What you are asked to do »
Give an exact copy of the data that follows, but none of its pictures.

Dataset section »
-- Opening Marker --

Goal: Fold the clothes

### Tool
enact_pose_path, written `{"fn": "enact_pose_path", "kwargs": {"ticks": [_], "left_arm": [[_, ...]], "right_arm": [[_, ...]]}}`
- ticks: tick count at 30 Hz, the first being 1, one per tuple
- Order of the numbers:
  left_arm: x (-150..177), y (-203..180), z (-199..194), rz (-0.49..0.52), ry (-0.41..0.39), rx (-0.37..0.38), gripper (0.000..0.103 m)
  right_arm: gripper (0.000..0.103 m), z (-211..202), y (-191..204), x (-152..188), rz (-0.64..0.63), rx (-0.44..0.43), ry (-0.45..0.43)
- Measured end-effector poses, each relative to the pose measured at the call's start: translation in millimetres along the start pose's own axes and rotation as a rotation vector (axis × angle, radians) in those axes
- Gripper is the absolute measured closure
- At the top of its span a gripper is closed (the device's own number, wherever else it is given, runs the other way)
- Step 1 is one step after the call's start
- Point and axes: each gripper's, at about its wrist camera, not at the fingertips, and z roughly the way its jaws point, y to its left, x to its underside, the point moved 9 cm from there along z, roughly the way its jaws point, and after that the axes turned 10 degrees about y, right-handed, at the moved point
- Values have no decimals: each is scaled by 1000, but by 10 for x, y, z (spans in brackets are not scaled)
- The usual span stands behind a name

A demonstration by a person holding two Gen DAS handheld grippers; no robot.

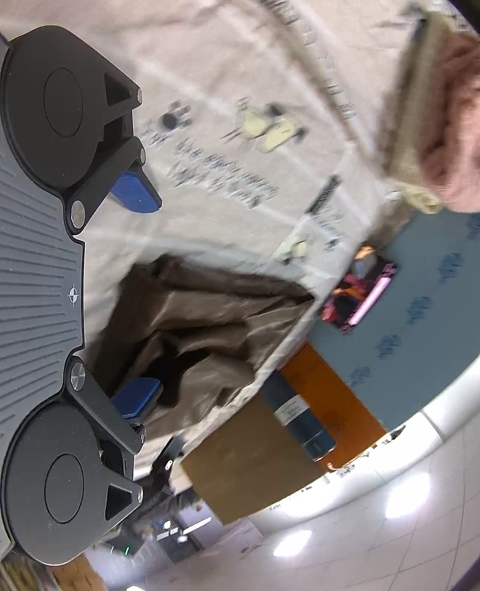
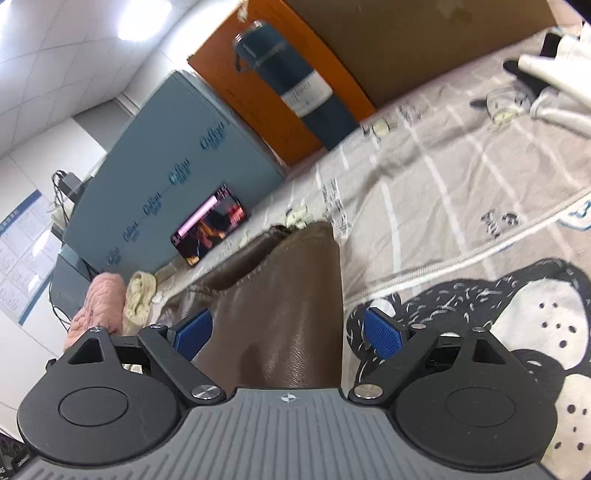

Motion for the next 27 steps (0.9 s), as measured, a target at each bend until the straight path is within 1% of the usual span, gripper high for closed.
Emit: {"fn": "enact_pose_path", "kwargs": {"ticks": [5,10,11,12,13,14,15,17,18,19,20,21,22,23,24,27], "left_arm": [[-3,-118,195,-47,64,81,0],[-175,-213,436,-43,13,103,0],[-211,-227,475,-46,-2,112,0],[-243,-249,505,-46,-16,117,0],[-270,-268,532,-42,-28,119,0],[-287,-280,553,-30,-35,113,1],[-301,-291,570,-14,-43,105,2],[-313,-307,581,33,-70,72,17],[-318,-310,587,55,-81,56,35],[-323,-299,595,74,-86,41,56],[-331,-284,596,89,-92,29,65],[-339,-270,593,103,-98,22,71],[-348,-264,576,110,-103,30,78],[-356,-277,541,122,-111,40,80],[-365,-289,507,134,-118,51,81],[-390,-324,398,169,-142,83,83]], "right_arm": [[14,138,59,-44,-11,-9,38],[14,253,134,-72,-6,-30,65],[16,274,148,-76,-4,-33,69],[24,288,159,-72,-1,-33,75],[29,299,168,-65,3,-32,82],[37,304,166,-59,2,-17,81],[46,306,159,-55,-1,2,77],[56,291,147,-50,-4,28,64],[61,282,141,-48,-5,39,57],[63,267,137,-48,-3,43,48],[67,251,133,-49,1,44,37],[71,234,129,-50,5,46,27],[75,211,154,-52,5,31,17],[81,185,189,-55,3,11,6],[85,159,224,-57,2,-9,-5],[89,68,434,-68,-26,-73,-34]]}}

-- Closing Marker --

Exercise answer »
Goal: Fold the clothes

### Tool
enact_pose_path, written `{"fn": "enact_pose_path", "kwargs": {"ticks": [_], "left_arm": [[_, ...]], "right_arm": [[_, ...]]}}`
- ticks: tick count at 30 Hz, the first being 1, one per tuple
- Order of the numbers:
  left_arm: x (-150..177), y (-203..180), z (-199..194), rz (-0.49..0.52), ry (-0.41..0.39), rx (-0.37..0.38), gripper (0.000..0.103 m)
  right_arm: gripper (0.000..0.103 m), z (-211..202), y (-191..204), x (-152..188), rz (-0.64..0.63), rx (-0.44..0.43), ry (-0.45..0.43)
- Measured end-effector poses, each relative to the pose measured at the call's start: translation in millimetres along the start pose's own axes and rotation as a rotation vector (axis × angle, radians) in those axes
- Gripper is the absolute measured closure
- At the top of its span a gripper is closed (the device's own number, wherever else it is given, runs the other way)
- Step 1 is one step after the call's start
- Point and axes: each gripper's, at about its wrist camera, not at the fingertips, and z roughly the way its jaws point, y to its left, x to its underside, the point moved 9 cm from there along z, roughly the way its jaws point, and after that the axes turned 10 degrees about y, right-handed, at the moved point
- Values have no decimals: each is scaled by 1000, but by 10 for x, y, z (spans in brackets are not scaled)
- The usual span stands behind a name

A demonstration by a person holding two Gen DAS handheld grippers; no robot.


Motion for the next 27 steps (0.9 s), as measured, a target at each bend until the straight path is within 1% of the usual span, gripper high for closed.
Emit: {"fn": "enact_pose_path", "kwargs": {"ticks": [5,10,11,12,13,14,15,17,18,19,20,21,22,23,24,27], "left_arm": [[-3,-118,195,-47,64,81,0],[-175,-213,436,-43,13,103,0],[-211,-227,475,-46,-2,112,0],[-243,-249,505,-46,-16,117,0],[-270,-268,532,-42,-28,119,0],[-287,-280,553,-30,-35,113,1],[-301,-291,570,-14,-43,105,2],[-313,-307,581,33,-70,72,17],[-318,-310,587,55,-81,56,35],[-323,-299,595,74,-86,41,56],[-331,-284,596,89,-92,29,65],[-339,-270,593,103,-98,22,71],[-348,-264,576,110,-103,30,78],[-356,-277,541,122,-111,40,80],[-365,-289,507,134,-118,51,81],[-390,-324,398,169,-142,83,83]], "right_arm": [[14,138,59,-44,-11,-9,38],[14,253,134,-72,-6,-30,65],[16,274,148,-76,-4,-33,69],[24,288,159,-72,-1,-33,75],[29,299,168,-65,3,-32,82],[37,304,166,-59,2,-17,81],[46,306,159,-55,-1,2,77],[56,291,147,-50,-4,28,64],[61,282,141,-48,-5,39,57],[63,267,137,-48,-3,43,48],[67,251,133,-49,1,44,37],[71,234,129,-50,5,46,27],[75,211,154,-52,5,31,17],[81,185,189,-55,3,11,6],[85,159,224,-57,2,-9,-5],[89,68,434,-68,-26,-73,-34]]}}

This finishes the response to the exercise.